I am having trouble transforming particular characters from an XML feed into XHTML.
I am using the following example to demonstrate the problem.
Here is my XML file:
<?xml version="1.0" encoding="UTF-8"?>
<paragraph>some text including the –, ã and ’ characters</paragraph>
Here is the XSLT I am applying:
<?xml version="1.0" encoding="utf-8"?>
<xsl:stylesheet version="1.0" xmlns:xsl="http://www.w3.org/1999/XSL/Transform">
<xsl:output method="html"
encoding="UTF-8"
indent="yes"
doctype-public="-//W3C//DTD XHTML 1.0 Transitional//EN"

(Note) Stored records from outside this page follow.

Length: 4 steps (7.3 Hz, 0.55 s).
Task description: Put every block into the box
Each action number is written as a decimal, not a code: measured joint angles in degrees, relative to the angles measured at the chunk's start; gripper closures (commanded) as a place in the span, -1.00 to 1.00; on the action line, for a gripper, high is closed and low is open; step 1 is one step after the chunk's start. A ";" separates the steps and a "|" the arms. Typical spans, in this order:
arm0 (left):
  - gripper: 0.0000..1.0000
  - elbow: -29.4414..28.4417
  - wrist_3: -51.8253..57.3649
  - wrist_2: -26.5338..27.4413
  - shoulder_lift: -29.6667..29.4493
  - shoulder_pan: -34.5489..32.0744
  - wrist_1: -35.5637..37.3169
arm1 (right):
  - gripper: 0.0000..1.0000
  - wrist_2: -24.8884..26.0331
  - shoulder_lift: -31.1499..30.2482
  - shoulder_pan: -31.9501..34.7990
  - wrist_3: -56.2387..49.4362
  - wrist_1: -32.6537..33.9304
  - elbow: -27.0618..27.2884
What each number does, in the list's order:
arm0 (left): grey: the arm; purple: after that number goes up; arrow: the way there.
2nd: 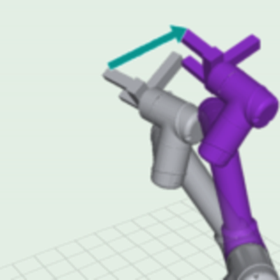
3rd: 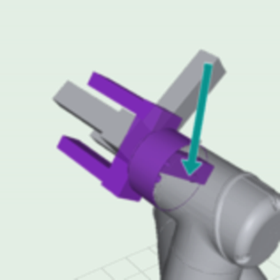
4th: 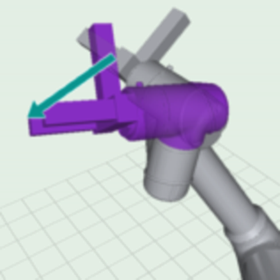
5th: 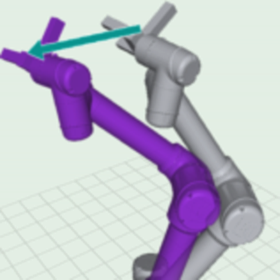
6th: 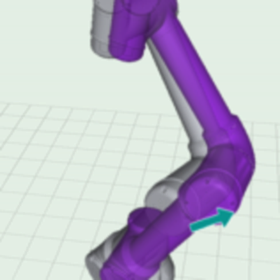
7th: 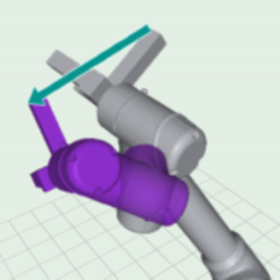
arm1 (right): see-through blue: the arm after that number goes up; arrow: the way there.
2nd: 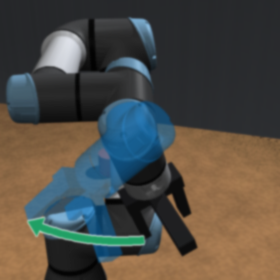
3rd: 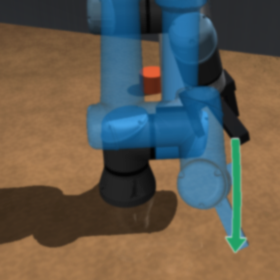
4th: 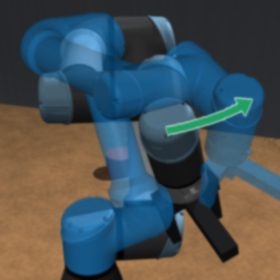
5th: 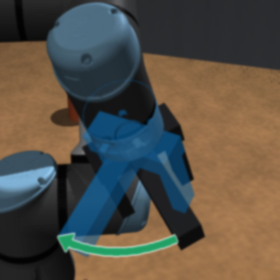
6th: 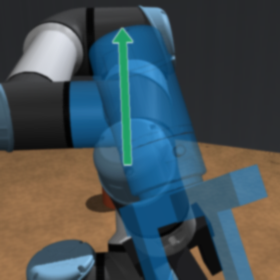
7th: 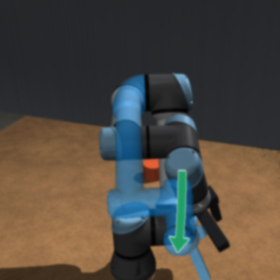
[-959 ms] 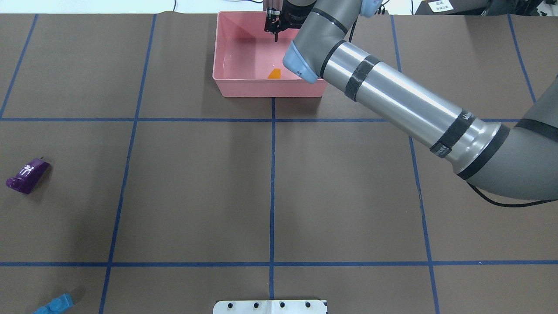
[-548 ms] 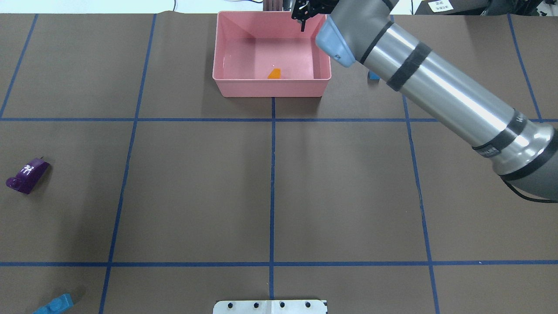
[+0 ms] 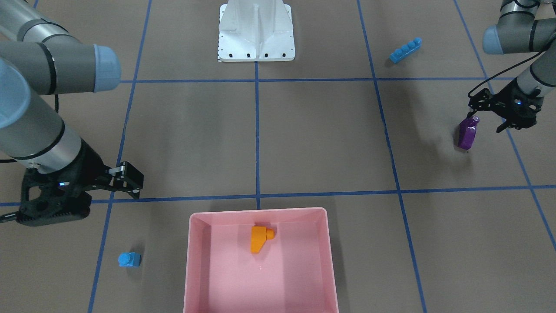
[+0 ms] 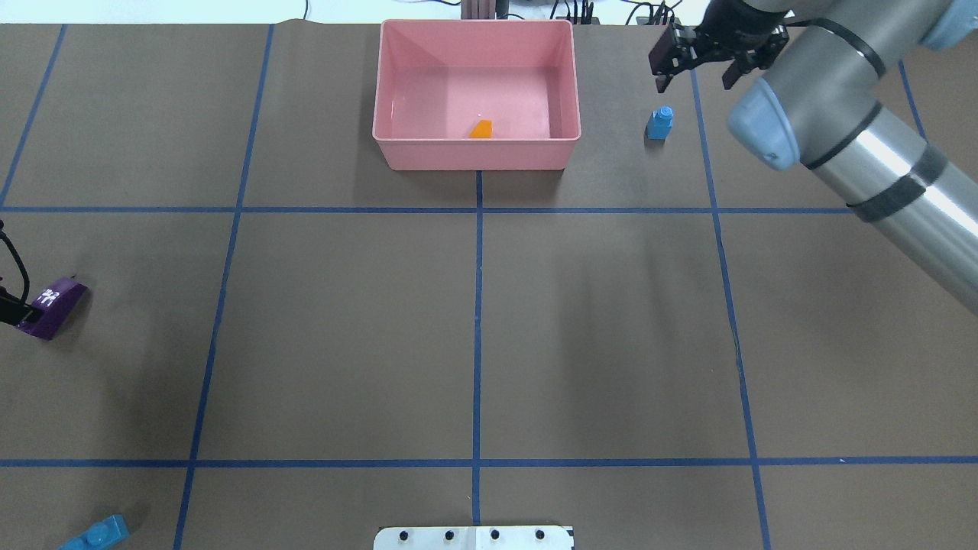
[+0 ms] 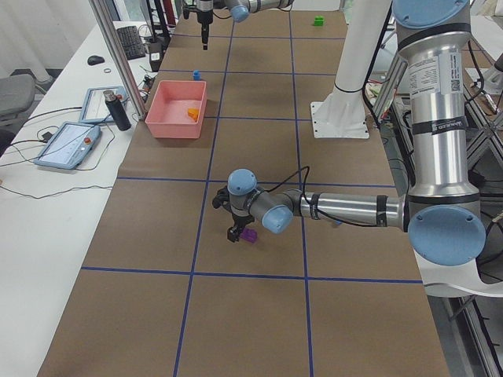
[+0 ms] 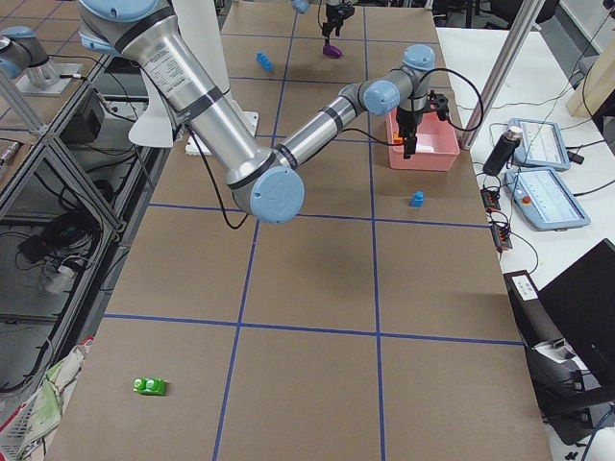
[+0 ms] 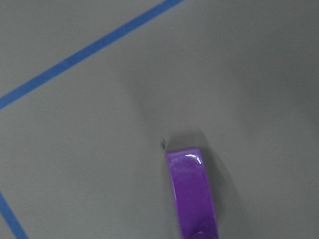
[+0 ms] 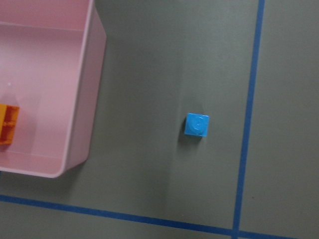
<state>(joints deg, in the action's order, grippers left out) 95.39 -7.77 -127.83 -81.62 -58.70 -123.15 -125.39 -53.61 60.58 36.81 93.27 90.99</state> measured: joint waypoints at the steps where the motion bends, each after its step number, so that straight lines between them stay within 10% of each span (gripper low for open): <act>1: -0.45 -0.21 -0.31 0.68 -0.12 1.81 -0.11 | -1.00 -0.01 -2.94 0.58 -2.03 -0.10 1.76; 3: 0.99 -0.68 -0.42 2.13 -0.19 3.49 -0.14 | -1.00 0.16 -6.31 0.88 -4.85 -0.56 2.71; 4: 1.00 -0.82 -0.49 2.98 -0.20 3.73 -0.10 | -1.00 0.24 -6.97 0.87 -5.49 -0.67 2.81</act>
<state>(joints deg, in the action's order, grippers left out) 94.57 -8.25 -124.85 -81.82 -54.97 -123.25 -125.14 -60.57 61.45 31.32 92.61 93.80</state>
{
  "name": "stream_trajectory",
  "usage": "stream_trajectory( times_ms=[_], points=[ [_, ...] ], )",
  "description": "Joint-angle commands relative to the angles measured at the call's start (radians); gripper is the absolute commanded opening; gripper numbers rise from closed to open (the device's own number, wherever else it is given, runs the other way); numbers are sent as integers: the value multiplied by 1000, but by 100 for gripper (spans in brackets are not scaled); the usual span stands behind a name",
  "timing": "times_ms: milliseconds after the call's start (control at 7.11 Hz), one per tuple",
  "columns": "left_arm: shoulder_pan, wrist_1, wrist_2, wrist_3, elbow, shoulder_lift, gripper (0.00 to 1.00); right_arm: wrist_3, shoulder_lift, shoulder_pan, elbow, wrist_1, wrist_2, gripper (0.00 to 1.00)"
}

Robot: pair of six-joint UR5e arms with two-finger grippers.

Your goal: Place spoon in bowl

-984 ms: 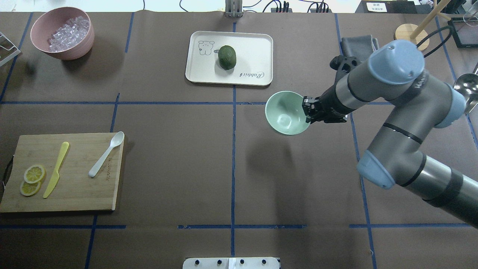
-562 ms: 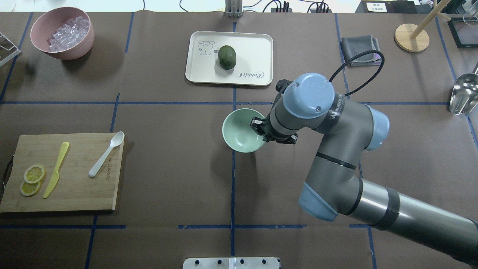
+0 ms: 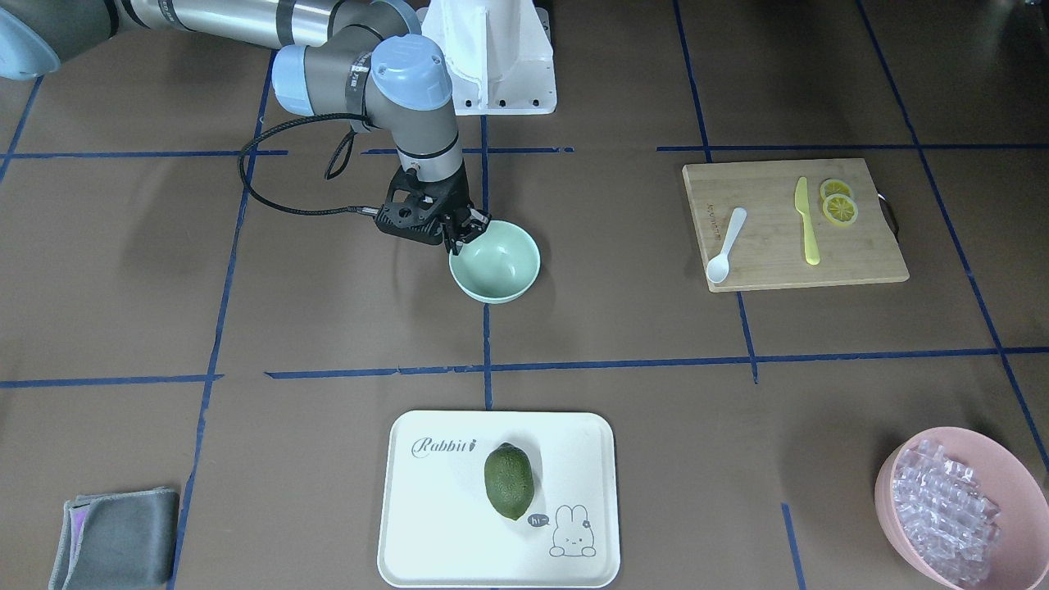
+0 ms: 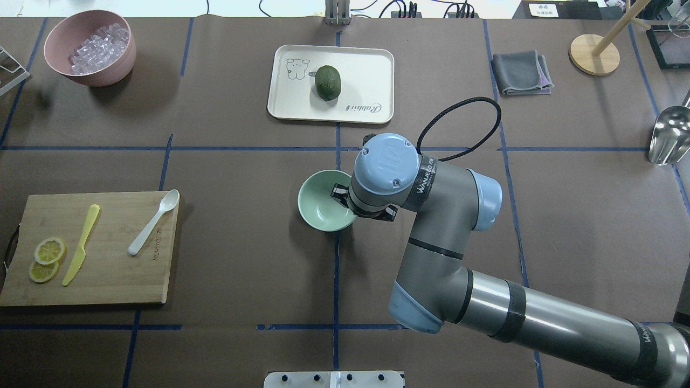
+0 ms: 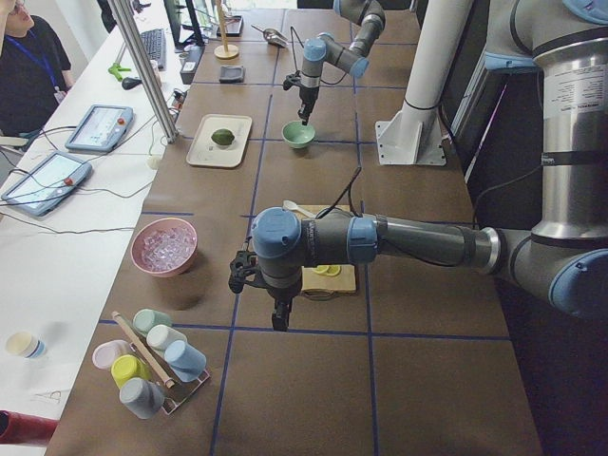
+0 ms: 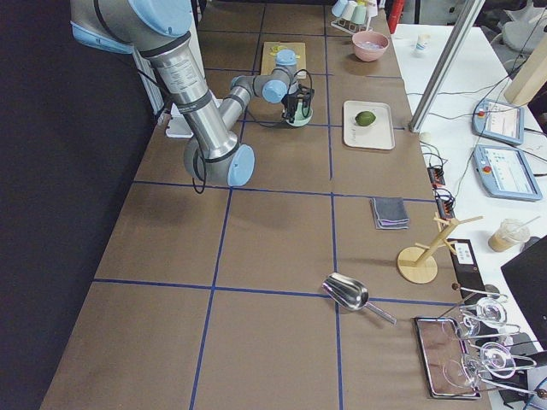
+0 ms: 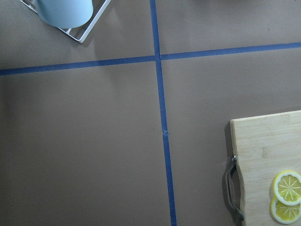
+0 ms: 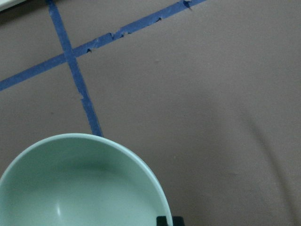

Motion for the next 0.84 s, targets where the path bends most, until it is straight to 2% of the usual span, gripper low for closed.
stream_trajectory(
  times_ms=[0,141,281,422,562,703],
  points=[
    [1,-1,0,0,2,0,100,-10,-14,-3,4,26,-15,99],
    [1,-7,0,0,4,0,100,-25,-9,-3,10,26,-21,100],
    [1,-7,0,2,-4,0,100,-97,-17,38,76,15,-6,100],
    [7,-7,3,2,-10,-2,100,-151,-37,105,139,-52,46,100],
    [24,-7,9,-8,-6,-11,100,-282,-40,193,189,-163,150,100],
    [26,-9,5,-14,-9,-20,100,-447,-93,283,251,-230,199,100]
  ],
)
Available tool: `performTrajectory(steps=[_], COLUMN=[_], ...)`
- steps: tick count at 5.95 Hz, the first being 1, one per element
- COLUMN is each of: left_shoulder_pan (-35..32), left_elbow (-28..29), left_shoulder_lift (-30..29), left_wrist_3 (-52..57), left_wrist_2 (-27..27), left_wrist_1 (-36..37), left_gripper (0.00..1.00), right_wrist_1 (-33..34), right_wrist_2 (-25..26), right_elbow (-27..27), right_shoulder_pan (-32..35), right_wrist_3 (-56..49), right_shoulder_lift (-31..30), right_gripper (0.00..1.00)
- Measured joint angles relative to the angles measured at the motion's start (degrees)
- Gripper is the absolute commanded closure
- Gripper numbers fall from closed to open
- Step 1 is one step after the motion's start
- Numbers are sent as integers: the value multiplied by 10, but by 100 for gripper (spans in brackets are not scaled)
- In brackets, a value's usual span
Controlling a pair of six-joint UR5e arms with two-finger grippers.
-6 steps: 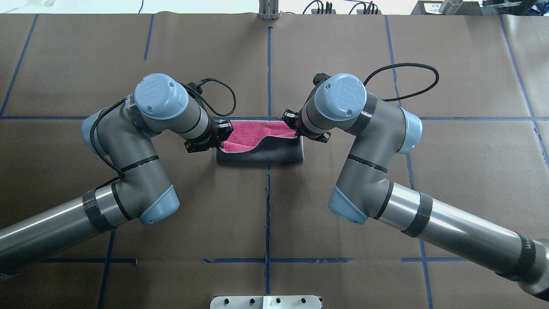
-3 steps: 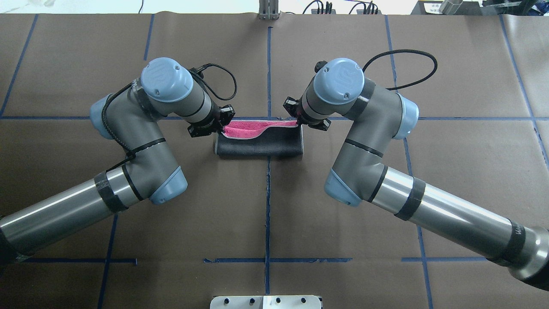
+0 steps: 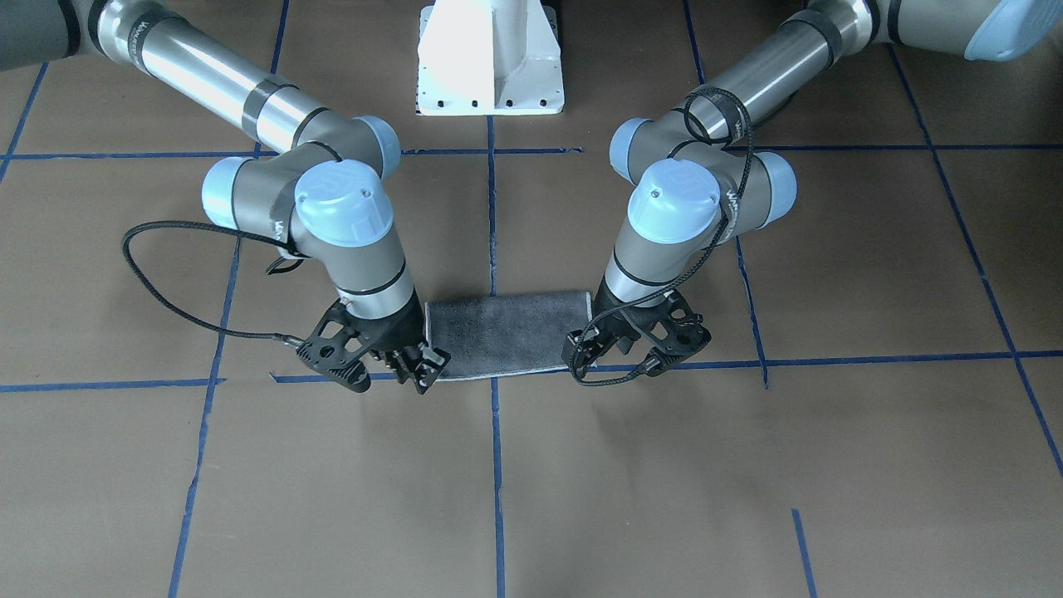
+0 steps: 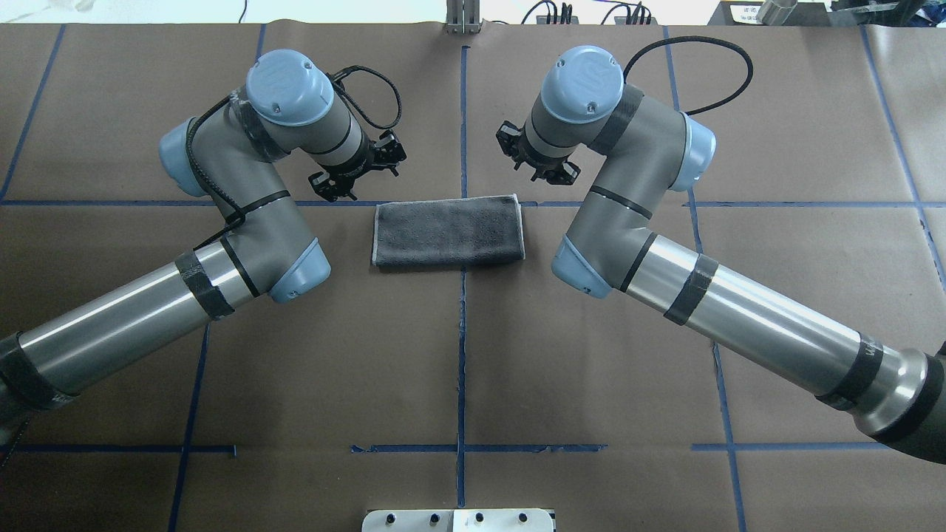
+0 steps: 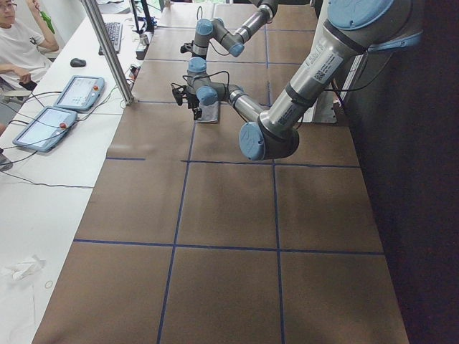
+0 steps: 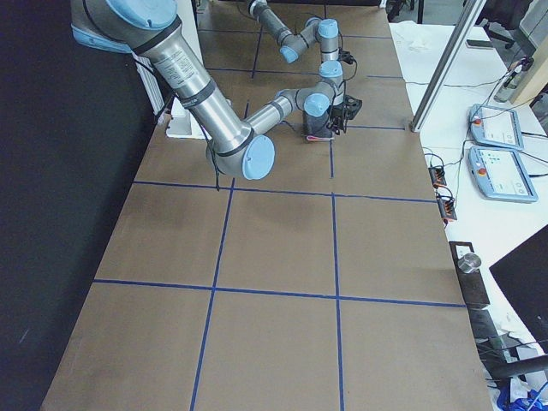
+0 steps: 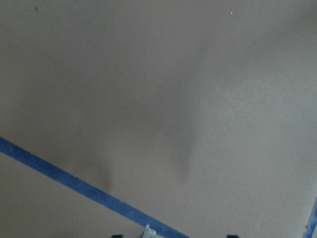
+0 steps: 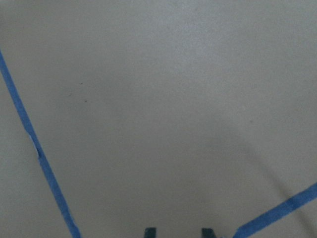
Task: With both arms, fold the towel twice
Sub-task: 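Move the left gripper to the folded towel's end while the right gripper withdraws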
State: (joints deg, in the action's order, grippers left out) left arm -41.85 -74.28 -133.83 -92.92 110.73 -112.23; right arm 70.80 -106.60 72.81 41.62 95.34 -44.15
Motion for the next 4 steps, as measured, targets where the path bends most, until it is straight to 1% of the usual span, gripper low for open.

doctype-system="http://www.w3.org/TR/xhtml1/DTD/xhtml1-transitional.dtd" />
<xsl:template match="paragraph">
<html xmlns="http://www.w3.org/1999/xhtml">
<head></head>
<body>
<p><xsl:apply-templates/></p>
</body>
</html>
</xsl:template>
</xsl:stylesheet>
Here is the resultant XHTML:
<!DOCTYPE HTML PUBLIC "-//W3C//DTD XHTML 1.0 Transitional//EN" "http://www.w3.org/TR/xhtml1/DTD/xhtml1-transitional.dtd">
<html>
<head></head>
<body>
<p>some text including the –, ã and ’ characters</p>
</body>
</html>
The characters from the original XML are being replaced with new ones.
Firstly I want to check whether there is something wrong with my encoding which causes this issue?
Am I supposed to do something using entities if I want to map the special characters to display correctly in XHTML? If so how do I use these within an XSLT and do I need to know every single possible value that could be in my XML feed in advance?